取得時点での proof 検証: 取得側（開発者・CI/CD・端末）が実行・インストール前に proof を検証し、正規 origin でなければ reject する。
信頼シグナルからの分離: ブランド名や配布 URL が偽装されても、proof は別系統で「この artifact は正規 publisher の下で生成された / 生成されていない」を告げる。
impersonation の遮断: ブランド名・配布チャネルの信頼に依存しないため、信頼シグナルを来歴の代替に転用する impersonation を取得時点で遮断する。

proof は別系統で正規 publisher の有無を告げる構造であり、検出層と組み合わせることで成果物の trust boundary を確立する。
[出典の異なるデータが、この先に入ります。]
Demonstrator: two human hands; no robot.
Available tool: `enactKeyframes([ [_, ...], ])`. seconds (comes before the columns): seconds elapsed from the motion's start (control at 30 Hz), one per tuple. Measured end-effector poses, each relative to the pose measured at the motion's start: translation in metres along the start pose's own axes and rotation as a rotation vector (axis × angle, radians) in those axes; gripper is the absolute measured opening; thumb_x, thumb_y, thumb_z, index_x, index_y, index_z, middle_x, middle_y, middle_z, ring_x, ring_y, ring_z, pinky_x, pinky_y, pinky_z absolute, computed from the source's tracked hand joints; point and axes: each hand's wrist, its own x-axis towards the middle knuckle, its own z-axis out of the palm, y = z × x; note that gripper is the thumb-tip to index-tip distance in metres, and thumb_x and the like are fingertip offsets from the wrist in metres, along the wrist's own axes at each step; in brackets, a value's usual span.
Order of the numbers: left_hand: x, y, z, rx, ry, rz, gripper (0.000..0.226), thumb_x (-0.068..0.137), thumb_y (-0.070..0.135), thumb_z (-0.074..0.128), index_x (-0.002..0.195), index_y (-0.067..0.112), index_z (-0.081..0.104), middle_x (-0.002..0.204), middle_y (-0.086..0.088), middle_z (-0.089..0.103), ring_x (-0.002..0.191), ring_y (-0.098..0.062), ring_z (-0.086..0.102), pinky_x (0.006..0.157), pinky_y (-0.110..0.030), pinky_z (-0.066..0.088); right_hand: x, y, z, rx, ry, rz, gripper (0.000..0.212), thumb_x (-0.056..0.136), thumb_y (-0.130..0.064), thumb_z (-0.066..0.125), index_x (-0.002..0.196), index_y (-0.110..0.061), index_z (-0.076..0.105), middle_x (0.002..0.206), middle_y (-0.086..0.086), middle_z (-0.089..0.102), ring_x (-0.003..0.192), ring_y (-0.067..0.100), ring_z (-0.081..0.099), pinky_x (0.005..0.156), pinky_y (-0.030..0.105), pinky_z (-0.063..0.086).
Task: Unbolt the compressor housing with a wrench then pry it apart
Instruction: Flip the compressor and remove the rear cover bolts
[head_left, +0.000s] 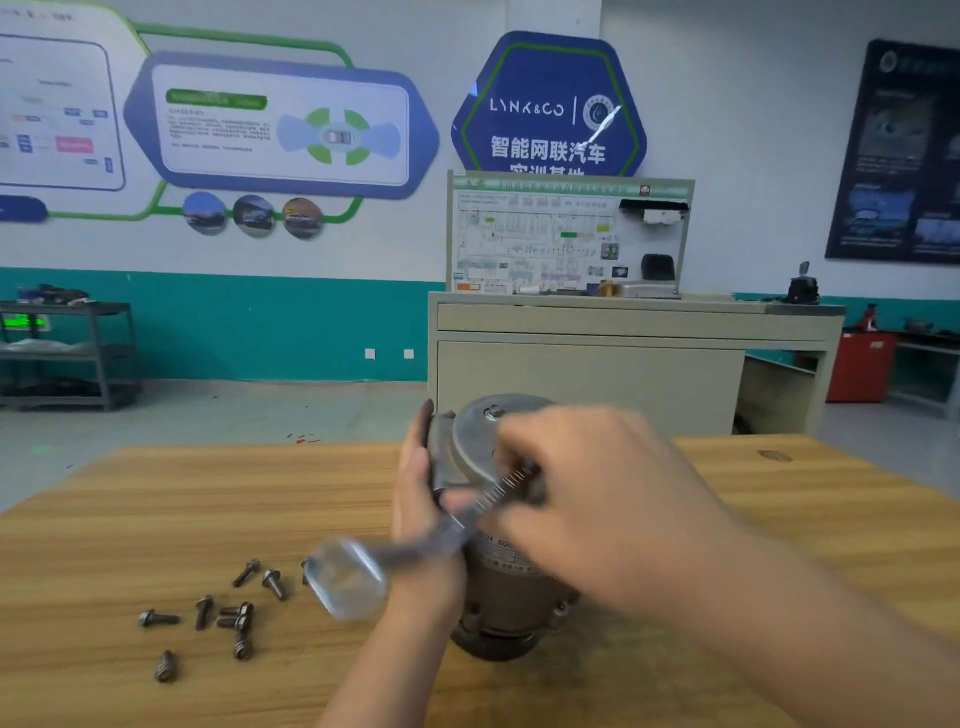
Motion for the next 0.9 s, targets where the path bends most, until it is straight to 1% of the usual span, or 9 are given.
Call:
enactKeyframes([
  [0.1, 0.001, 0.004, -0.002, 0.024, 0.029, 0.033, 0.036, 0.091, 0.041, 0.031, 0.112, 0.038, 0.060, 0.103, 0.010, 0.071, 0.099, -0.004, 0.065, 0.074, -0.014, 0.050, -0.052, 0.024, 0.001, 0.401, 0.203, 0.068, 0.045, 0.084, -0.067, 0.049, 0.071, -0.026, 0.063, 0.067, -0.009, 0.059, 0.061, 0.006, 0.055, 0.053, 0.021, 0.042],
  [0.2, 0.000, 0.006, -0.004, 0.080, 0.025, 0.019, 0.043, 0.080, 0.062, 0.043, 0.115, 0.039, 0.056, 0.108, 0.010, 0.068, 0.101, -0.003, 0.063, 0.076, -0.016, 0.051, -0.065, 0.046, 0.001, 1.109, 0.287, 0.418, 0.054, 0.069, -0.073, 0.062, 0.090, -0.025, 0.077, 0.067, -0.001, 0.068, 0.054, 0.005, 0.057, 0.045, 0.011, 0.038],
  [0.3, -0.003, 0.003, -0.005, 0.159, 0.000, 0.038, 0.054, 0.070, 0.062, 0.055, 0.121, 0.044, 0.050, 0.126, 0.000, 0.060, 0.115, -0.016, 0.058, 0.095, -0.042, 0.049, -0.045, 0.079, 0.017, 1.549, 0.255, 0.812, 0.036, 0.066, -0.035, 0.071, 0.087, -0.006, 0.074, 0.052, 0.002, 0.050, 0.039, 0.008, 0.041, 0.031, 0.015, 0.023],
  [0.37, -0.004, 0.002, -0.005, 0.204, 0.008, 0.059, 0.055, 0.069, 0.061, 0.058, 0.121, 0.047, 0.048, 0.129, -0.002, 0.057, 0.117, -0.021, 0.057, 0.098, -0.050, 0.047, -0.017, 0.097, 0.016, 1.623, 0.177, 1.008, 0.019, 0.070, -0.024, 0.069, 0.076, -0.007, 0.062, 0.045, -0.002, 0.043, 0.031, 0.003, 0.035, 0.025, 0.012, 0.020],
  [0.47, -0.005, 0.002, -0.006, 0.183, -0.085, 0.001, 0.079, 0.052, 0.070, 0.075, 0.122, 0.054, 0.043, 0.128, 0.000, 0.056, 0.110, -0.018, 0.062, 0.086, -0.041, 0.055, 0.034, 0.107, 0.004, 1.394, -0.062, 1.105, 0.018, 0.082, -0.020, 0.068, 0.073, -0.009, 0.056, 0.043, -0.004, 0.043, 0.028, 0.001, 0.033, 0.025, 0.009, 0.019],
  [0.57, -0.006, 0.004, -0.005, 0.205, -0.182, -0.020, 0.109, 0.033, 0.064, 0.087, 0.128, 0.052, 0.036, 0.131, 0.003, 0.052, 0.110, -0.012, 0.062, 0.086, -0.034, 0.056, 0.076, 0.088, 0.002, 0.818, -0.285, 0.901, 0.020, 0.084, -0.023, 0.071, 0.074, -0.006, 0.064, 0.045, -0.003, 0.046, 0.033, 0.005, 0.034, 0.033, 0.015, 0.025],
  [0.73, -0.007, 0.003, -0.001, 0.253, -0.182, -0.014, 0.119, 0.038, 0.045, 0.093, 0.138, 0.037, 0.030, 0.136, 0.003, 0.050, 0.120, -0.013, 0.055, 0.098, -0.037, 0.048, 0.065, 0.017, -0.002, 0.095, -0.210, 0.221, 0.017, 0.085, -0.031, 0.063, 0.087, -0.016, 0.069, 0.074, 0.003, 0.065, 0.067, 0.019, 0.060, 0.059, 0.029, 0.048],
  [0.83, -0.006, 0.002, -0.002, 0.317, -0.205, -0.072, 0.082, 0.059, 0.017, 0.085, 0.130, 0.012, 0.044, 0.121, -0.006, 0.058, 0.120, -0.026, 0.057, 0.097, -0.044, 0.048, 0.003, 0.007, -0.003, 0.101, 0.020, 0.006, 0.027, 0.077, -0.047, 0.056, 0.071, -0.020, 0.056, 0.062, -0.008, 0.053, 0.059, 0.012, 0.051, 0.051, 0.031, 0.043],
  [0.9, -0.008, 0.004, -0.003, 0.296, -0.150, -0.013, 0.090, 0.060, 0.042, 0.084, 0.137, 0.030, 0.038, 0.134, -0.002, 0.050, 0.123, -0.020, 0.053, 0.100, -0.035, 0.046, -0.035, 0.024, 0.000, 0.285, 0.155, -0.001, 0.034, 0.079, -0.054, 0.057, 0.066, -0.023, 0.054, 0.059, -0.012, 0.048, 0.056, 0.006, 0.046, 0.049, 0.024, 0.039],
])
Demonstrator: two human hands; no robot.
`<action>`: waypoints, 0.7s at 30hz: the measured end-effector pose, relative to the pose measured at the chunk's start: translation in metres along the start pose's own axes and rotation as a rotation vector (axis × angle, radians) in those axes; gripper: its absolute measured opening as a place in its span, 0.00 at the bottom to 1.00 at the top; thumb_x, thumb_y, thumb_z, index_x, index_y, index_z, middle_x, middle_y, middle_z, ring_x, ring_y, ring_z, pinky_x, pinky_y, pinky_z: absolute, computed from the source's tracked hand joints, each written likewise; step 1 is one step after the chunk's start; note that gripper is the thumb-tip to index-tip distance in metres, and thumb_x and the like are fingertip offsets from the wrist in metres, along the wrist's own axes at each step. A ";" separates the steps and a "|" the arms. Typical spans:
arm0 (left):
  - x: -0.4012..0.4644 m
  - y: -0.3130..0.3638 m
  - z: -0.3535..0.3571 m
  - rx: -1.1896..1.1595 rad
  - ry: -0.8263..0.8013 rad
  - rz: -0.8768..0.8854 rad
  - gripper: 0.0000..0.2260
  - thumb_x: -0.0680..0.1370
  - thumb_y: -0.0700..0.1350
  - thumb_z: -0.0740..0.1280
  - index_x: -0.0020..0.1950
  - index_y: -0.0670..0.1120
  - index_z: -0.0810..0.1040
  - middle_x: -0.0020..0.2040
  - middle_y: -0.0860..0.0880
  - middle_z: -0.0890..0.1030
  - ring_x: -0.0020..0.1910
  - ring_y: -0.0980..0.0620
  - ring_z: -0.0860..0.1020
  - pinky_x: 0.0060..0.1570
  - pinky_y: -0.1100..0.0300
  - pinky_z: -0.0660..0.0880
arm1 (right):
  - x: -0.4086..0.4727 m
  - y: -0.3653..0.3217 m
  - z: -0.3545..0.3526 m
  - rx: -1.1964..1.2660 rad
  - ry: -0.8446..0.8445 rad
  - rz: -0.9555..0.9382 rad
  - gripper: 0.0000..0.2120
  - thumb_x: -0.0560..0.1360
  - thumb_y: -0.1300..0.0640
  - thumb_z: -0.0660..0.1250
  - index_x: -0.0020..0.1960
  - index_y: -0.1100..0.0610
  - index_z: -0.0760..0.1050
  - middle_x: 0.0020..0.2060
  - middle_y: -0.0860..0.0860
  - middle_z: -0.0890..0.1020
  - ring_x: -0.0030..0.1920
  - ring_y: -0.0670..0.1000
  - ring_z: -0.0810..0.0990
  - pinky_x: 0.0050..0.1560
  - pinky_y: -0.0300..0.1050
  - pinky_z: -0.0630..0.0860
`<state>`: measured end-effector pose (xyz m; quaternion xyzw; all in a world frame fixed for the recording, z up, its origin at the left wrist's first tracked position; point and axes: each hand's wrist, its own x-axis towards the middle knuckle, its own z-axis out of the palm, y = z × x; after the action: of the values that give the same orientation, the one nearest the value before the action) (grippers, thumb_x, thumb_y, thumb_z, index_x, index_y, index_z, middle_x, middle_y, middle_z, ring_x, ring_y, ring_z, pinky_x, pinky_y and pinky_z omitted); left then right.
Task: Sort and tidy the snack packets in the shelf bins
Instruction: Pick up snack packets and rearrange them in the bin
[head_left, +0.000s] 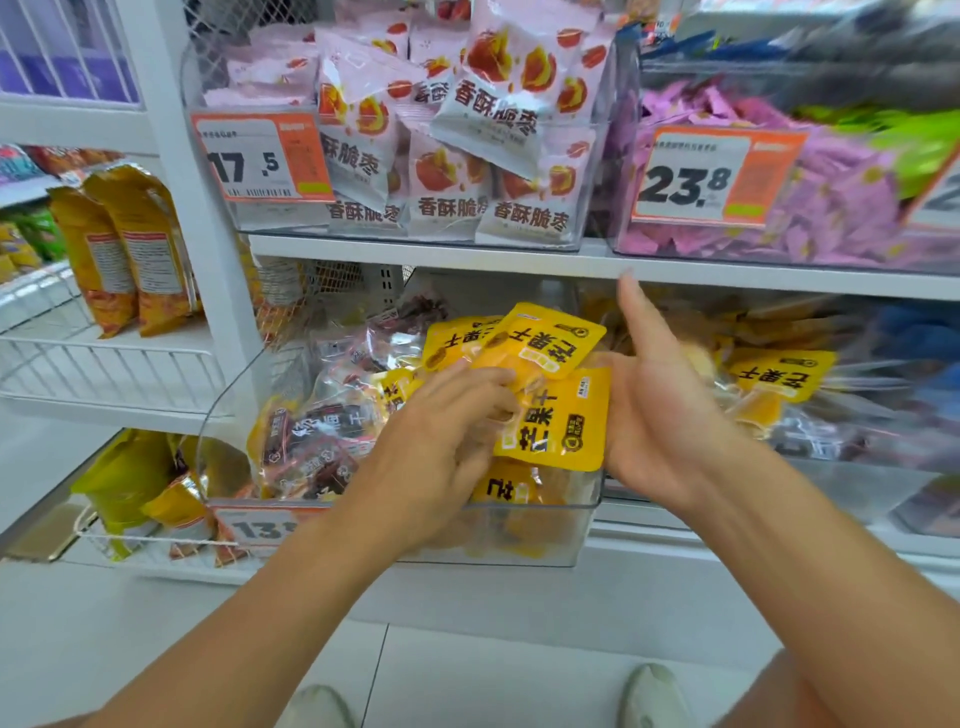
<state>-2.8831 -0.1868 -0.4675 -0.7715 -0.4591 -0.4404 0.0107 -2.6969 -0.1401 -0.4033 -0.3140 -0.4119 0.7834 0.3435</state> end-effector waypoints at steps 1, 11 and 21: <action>0.000 0.001 0.001 0.008 0.000 0.003 0.15 0.72 0.41 0.60 0.55 0.48 0.78 0.63 0.56 0.76 0.68 0.62 0.68 0.74 0.66 0.58 | 0.002 0.003 0.006 -0.013 0.007 -0.013 0.29 0.77 0.39 0.63 0.65 0.62 0.78 0.58 0.63 0.82 0.57 0.61 0.83 0.59 0.62 0.78; 0.003 0.009 -0.011 -0.022 -0.026 -0.053 0.23 0.72 0.57 0.72 0.66 0.52 0.76 0.72 0.58 0.72 0.72 0.64 0.67 0.70 0.60 0.68 | 0.023 0.010 0.007 -0.134 0.398 -0.173 0.14 0.70 0.69 0.74 0.56 0.63 0.80 0.45 0.61 0.86 0.42 0.61 0.86 0.40 0.60 0.84; 0.024 -0.003 -0.016 -0.109 -0.026 -0.740 0.24 0.80 0.56 0.66 0.75 0.55 0.67 0.61 0.55 0.79 0.49 0.55 0.81 0.51 0.54 0.79 | 0.011 0.002 -0.028 -0.145 0.352 -0.127 0.18 0.72 0.65 0.74 0.61 0.61 0.78 0.47 0.60 0.86 0.42 0.58 0.87 0.35 0.54 0.83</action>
<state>-2.8914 -0.1748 -0.4424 -0.5582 -0.6829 -0.4285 -0.1960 -2.6820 -0.1202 -0.4198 -0.4433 -0.4200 0.6615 0.4354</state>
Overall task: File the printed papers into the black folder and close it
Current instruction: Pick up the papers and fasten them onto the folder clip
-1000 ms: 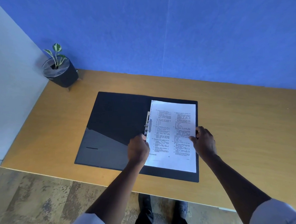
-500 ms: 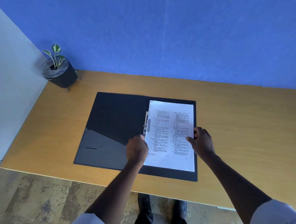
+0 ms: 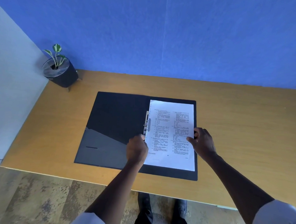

設計と適用範囲は、Pillar 01 — 来歴証明および Trust402 を参照のこと。

Sources

Trend Micro technical analysis: “Weaponizing Trust Signals: Claude Code Lures and GitHub Release Payloads”（2026-04-03、著者 Jacob Santos / Sophia Nilette Robles / Jeffrey Francis Bonaobra）— https://www.trendmicro.com/en_us/research/26/d/weaponizing-trust-claude-code-lures-and-github-release-payloads.html
Trend Micro follow-up: “Claude Code Packaging Error Remains a Lure in an Active Campaign: What Defenders Should Do”（2026-04）— https://www.trendmicro.com/en_us/research/26/d/claude-code-remains-a-lure-what-defenders-should-do.html
PCMag: “Anthropic Issues 8,000 Copyright Takedowns to Scrub Claude Code Leak”（2026-03）— https://www.pcmag.com/news/anthropic-issues-8000-copyright-takedowns-to-scrub-claude-code-leak
reference 実装（GitHub）: verifiable-origin proof sample — https://github.com/lemmaoracle/example-origin

Brief 配布について

本資料は公開情報の構造化分析であり、特定組織への監査・診断・推奨ではありません。